■ Description of the task
Please copy every line with the string "finger" from the entries below.

Top of Data excerpts

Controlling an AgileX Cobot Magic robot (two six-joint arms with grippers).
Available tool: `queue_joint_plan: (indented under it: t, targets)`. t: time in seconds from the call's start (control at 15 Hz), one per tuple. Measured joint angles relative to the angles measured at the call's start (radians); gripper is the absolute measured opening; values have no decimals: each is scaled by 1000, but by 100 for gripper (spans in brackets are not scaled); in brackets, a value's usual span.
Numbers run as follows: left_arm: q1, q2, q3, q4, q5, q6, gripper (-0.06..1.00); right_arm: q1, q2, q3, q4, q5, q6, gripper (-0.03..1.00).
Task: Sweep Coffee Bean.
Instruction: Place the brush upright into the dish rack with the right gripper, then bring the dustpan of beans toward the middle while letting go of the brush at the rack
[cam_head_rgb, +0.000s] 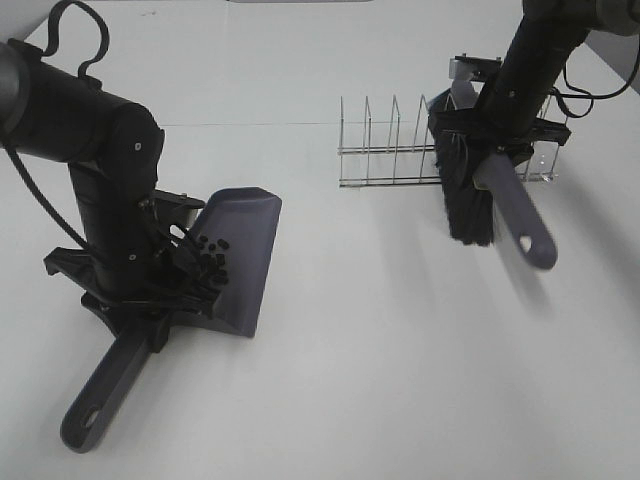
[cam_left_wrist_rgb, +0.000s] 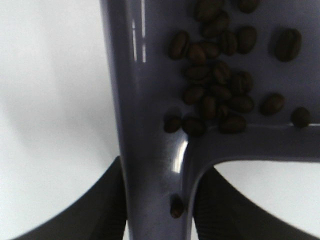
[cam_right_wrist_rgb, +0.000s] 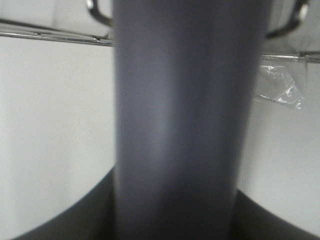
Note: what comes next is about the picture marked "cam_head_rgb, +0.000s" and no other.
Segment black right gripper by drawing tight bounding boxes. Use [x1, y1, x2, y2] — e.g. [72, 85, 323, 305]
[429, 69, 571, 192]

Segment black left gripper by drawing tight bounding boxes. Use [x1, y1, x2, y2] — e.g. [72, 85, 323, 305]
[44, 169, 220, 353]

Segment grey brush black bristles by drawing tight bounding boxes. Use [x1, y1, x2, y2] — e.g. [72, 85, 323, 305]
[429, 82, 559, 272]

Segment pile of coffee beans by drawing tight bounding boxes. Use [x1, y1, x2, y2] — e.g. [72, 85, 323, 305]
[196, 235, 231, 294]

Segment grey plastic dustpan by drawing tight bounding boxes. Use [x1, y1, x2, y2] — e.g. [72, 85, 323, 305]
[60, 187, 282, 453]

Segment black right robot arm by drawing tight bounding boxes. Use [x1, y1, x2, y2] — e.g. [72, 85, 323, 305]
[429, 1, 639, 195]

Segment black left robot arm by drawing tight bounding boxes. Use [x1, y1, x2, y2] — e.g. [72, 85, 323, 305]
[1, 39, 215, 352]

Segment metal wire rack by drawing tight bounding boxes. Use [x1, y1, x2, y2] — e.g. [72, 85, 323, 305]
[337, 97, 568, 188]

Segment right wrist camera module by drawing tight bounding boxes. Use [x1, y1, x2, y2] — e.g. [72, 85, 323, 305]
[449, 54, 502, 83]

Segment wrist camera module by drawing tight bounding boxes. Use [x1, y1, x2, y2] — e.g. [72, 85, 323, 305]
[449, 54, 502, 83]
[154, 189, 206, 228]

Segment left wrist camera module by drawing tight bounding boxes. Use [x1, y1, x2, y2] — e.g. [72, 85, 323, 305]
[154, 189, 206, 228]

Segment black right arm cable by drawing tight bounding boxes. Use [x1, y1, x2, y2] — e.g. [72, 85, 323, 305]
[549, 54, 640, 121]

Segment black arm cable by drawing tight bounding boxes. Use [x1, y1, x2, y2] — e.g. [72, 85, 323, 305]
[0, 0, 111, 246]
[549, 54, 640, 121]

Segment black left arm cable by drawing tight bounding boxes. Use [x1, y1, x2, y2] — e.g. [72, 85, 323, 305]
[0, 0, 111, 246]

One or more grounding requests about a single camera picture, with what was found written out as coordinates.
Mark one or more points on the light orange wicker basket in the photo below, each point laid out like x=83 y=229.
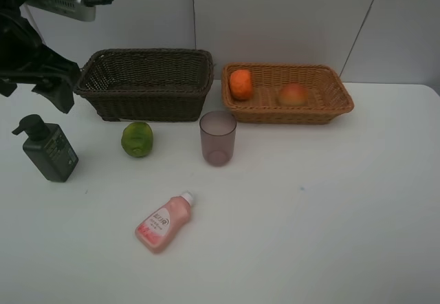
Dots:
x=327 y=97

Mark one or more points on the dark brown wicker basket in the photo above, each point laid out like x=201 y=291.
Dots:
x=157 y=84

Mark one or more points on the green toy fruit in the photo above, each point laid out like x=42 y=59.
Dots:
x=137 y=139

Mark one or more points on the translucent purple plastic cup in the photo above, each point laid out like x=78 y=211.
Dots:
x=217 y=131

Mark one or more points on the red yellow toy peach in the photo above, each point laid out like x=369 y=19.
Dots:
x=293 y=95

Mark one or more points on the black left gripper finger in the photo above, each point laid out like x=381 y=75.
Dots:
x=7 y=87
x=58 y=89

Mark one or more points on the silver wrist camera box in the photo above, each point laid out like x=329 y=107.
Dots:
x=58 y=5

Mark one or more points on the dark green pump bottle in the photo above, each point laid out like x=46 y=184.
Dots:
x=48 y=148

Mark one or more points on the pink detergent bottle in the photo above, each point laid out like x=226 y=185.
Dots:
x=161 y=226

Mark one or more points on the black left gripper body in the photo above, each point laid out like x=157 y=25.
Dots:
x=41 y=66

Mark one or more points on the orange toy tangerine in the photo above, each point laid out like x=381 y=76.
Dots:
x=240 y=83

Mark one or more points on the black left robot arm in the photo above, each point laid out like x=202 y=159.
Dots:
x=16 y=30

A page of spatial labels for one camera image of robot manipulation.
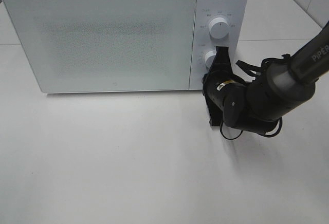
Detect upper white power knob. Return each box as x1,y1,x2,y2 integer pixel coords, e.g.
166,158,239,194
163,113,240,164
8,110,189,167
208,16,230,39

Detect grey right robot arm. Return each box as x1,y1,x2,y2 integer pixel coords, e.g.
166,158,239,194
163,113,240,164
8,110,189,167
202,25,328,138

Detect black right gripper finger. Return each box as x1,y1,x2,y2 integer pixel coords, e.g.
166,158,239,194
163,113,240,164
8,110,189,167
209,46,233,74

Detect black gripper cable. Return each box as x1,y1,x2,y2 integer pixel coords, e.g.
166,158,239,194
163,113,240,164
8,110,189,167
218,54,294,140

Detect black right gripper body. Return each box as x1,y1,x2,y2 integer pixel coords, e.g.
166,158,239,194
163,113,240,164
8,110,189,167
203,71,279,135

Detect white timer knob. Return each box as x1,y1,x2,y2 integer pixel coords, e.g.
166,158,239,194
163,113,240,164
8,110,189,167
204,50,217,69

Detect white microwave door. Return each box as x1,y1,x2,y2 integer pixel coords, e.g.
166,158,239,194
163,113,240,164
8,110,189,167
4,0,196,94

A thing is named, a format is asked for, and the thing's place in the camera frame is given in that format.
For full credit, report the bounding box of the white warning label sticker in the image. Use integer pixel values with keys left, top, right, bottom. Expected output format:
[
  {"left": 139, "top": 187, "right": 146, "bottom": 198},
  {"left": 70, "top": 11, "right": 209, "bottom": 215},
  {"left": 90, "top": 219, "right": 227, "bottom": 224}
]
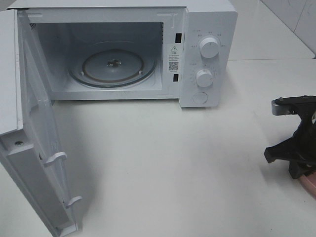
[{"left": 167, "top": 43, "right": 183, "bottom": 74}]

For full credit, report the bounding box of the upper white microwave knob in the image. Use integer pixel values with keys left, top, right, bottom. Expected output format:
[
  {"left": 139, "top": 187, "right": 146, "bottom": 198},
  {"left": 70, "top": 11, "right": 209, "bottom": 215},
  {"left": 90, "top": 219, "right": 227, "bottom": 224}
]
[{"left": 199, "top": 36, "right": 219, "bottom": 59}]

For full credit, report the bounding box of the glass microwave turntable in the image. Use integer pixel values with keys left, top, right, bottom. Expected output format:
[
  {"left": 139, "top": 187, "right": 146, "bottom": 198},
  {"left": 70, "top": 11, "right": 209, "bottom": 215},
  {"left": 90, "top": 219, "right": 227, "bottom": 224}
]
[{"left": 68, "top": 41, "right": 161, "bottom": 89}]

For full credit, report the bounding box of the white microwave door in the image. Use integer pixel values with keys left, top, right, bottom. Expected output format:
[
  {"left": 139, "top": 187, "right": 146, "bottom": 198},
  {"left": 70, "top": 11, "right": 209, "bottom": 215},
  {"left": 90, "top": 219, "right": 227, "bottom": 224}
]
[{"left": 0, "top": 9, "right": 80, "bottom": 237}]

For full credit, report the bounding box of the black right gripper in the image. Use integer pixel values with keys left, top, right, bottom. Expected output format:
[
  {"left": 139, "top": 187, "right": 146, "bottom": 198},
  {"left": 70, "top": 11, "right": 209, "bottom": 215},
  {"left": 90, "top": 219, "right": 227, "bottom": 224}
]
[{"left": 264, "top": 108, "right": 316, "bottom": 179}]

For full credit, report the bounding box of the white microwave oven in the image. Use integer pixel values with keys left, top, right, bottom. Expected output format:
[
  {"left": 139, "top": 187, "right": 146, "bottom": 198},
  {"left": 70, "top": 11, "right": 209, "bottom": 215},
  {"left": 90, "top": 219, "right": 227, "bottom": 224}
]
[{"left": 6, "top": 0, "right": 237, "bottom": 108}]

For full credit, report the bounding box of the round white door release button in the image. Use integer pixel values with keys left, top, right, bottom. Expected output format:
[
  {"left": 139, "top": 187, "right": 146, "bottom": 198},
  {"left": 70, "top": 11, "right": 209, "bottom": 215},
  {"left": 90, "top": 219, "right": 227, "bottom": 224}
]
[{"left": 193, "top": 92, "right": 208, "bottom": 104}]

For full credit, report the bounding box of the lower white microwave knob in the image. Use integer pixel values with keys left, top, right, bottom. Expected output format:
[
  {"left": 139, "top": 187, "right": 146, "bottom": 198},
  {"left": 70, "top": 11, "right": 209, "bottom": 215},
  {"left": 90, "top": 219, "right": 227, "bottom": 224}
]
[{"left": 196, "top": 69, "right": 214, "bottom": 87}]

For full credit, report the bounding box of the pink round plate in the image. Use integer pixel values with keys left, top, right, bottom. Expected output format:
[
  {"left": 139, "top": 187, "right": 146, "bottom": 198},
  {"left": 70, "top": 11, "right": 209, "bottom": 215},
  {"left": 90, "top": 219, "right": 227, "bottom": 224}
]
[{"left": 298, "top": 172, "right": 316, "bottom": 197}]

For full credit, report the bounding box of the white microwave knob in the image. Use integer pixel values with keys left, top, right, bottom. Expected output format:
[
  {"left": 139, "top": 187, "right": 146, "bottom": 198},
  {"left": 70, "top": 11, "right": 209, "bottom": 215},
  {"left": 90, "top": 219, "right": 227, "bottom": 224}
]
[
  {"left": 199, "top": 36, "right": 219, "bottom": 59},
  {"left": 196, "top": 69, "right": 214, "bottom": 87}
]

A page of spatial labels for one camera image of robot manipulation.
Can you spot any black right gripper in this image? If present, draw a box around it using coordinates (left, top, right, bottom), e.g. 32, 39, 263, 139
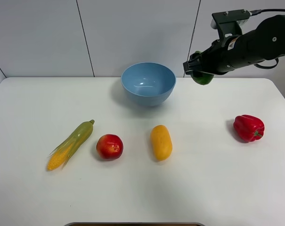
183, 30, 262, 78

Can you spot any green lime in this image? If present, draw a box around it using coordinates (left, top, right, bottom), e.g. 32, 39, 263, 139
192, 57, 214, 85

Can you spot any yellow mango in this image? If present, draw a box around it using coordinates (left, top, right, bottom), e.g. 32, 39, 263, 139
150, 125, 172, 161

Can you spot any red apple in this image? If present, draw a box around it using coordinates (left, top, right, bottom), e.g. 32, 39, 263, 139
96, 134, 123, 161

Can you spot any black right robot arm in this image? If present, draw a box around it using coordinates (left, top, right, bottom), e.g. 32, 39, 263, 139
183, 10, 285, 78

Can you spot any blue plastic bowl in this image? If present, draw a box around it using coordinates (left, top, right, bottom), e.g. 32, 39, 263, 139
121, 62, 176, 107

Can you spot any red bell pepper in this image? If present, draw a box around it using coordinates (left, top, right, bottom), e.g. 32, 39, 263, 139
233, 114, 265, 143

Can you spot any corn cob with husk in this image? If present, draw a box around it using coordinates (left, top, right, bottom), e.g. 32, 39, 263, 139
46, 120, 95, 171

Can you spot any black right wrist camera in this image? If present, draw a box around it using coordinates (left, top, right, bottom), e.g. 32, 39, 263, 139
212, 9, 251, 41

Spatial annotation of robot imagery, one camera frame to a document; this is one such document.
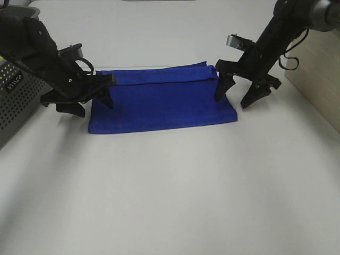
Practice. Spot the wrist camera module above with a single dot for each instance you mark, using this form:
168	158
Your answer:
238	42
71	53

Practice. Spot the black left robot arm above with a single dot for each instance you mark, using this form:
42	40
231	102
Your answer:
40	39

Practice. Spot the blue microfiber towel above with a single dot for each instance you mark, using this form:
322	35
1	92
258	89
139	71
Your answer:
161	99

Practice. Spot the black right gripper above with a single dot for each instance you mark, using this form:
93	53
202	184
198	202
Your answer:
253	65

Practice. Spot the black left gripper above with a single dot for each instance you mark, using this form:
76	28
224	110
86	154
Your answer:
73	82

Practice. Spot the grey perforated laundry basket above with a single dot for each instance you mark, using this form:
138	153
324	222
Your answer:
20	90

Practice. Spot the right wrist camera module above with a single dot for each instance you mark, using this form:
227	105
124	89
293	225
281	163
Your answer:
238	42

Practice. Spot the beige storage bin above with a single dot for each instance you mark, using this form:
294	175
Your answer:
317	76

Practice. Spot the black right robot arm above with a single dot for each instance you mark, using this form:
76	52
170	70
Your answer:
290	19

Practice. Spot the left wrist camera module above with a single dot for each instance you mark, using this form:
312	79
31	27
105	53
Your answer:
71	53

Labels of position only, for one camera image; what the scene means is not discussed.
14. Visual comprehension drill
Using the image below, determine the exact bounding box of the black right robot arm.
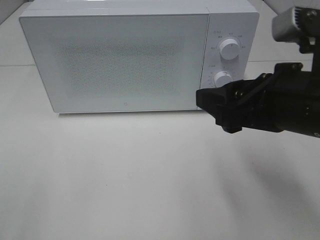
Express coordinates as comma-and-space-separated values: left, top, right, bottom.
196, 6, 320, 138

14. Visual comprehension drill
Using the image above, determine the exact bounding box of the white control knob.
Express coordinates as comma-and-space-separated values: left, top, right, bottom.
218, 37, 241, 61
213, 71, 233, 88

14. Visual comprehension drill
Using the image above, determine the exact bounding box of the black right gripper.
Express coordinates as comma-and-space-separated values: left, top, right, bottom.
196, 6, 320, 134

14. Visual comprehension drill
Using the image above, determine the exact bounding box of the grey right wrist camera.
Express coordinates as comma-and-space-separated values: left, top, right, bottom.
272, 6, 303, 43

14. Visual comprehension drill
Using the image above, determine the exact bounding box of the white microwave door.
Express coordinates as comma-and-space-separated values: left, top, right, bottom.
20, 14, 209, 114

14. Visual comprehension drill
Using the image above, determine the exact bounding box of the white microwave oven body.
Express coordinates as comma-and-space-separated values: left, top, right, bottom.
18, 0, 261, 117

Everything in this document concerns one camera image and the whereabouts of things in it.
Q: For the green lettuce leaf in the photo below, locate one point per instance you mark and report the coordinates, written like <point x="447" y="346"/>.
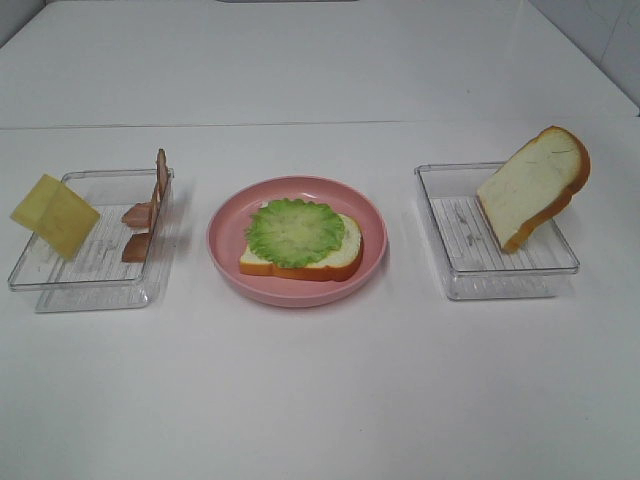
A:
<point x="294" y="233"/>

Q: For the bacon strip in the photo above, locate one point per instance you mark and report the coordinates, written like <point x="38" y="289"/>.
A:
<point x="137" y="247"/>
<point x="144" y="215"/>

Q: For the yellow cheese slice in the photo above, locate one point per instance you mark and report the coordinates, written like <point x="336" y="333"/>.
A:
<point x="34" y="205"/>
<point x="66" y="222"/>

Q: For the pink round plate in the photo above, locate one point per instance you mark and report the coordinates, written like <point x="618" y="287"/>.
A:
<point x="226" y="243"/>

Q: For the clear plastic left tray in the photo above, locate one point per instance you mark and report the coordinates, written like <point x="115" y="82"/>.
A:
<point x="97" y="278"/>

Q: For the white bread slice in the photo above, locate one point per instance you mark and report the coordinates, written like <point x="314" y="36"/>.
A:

Bottom of Data excerpts

■ Answer below
Mark one or more points on the black left gripper finger in the photo above, each point laid out like x=381 y=75.
Detect black right gripper finger. Return each box as x1,y1,x2,y2 integer pixel coords, e.g.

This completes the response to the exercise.